The Central Board meeting of the RBI, in the presence of Finance Minister Arun Jaitley; decided to transfer Rs 28000 crores to the government as interim (half yearly) surplus transfer. RBI’s surplus is the profit of the RBI and as the single owner of the central bank, the surplus is transferred to the Government.
The surplus transferred comes as the interim surplus and this is the second consecutive year that the RBI is providing interim transfer to the government. During 2017-18, the RBI has provided Rs 10000 crore as interim money and totally, the government obtained Rs 50000 crores including the interim transfer of Rs 10000 crores for the previous year.

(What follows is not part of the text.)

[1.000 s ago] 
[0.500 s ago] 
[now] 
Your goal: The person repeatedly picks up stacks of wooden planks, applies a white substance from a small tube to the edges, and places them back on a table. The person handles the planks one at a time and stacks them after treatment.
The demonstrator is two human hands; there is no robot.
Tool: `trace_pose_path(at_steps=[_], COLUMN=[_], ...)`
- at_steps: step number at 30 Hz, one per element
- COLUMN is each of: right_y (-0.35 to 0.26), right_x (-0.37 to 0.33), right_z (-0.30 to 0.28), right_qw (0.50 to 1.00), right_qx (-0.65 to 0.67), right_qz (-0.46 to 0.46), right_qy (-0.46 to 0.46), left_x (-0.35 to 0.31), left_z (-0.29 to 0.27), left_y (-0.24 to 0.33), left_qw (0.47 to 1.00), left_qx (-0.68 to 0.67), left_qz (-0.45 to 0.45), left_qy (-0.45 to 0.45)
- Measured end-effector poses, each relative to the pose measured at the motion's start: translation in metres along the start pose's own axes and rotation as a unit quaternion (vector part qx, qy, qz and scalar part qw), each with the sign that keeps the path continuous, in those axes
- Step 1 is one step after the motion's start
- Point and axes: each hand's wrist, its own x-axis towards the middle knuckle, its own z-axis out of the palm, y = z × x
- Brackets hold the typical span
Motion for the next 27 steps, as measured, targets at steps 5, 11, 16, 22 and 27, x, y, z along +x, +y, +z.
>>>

The significance of the current transfer is its size – Rs 28000 crore is very high according to the standards of an interim transfer and it has several meanings. First, the RBI’s provisioning to two capital reserve funds – the Contingency Fund (CF) and the Asset Development Fund (ADF) are going to be small or insignificant this year.
Secondly, the fund transfer will help the government to handle the fiscal situation with more ease.
Table: RBIs net disposable income and the surplus transferred from it to the government (in Rs crores).
|Net Disposable income
|Surplus transferred to the Govt
The present format of surplus transfer came into effect since 2013 where the RBI adopted provisioning to add money to its two capital reserve funds – the CF and the ADF. From that year onwards, provisioning became meagre and most of the RBI’s income were recorded as net surplus. Out of this net surplus, nearly 98% are transferred to the government as surplus transfer.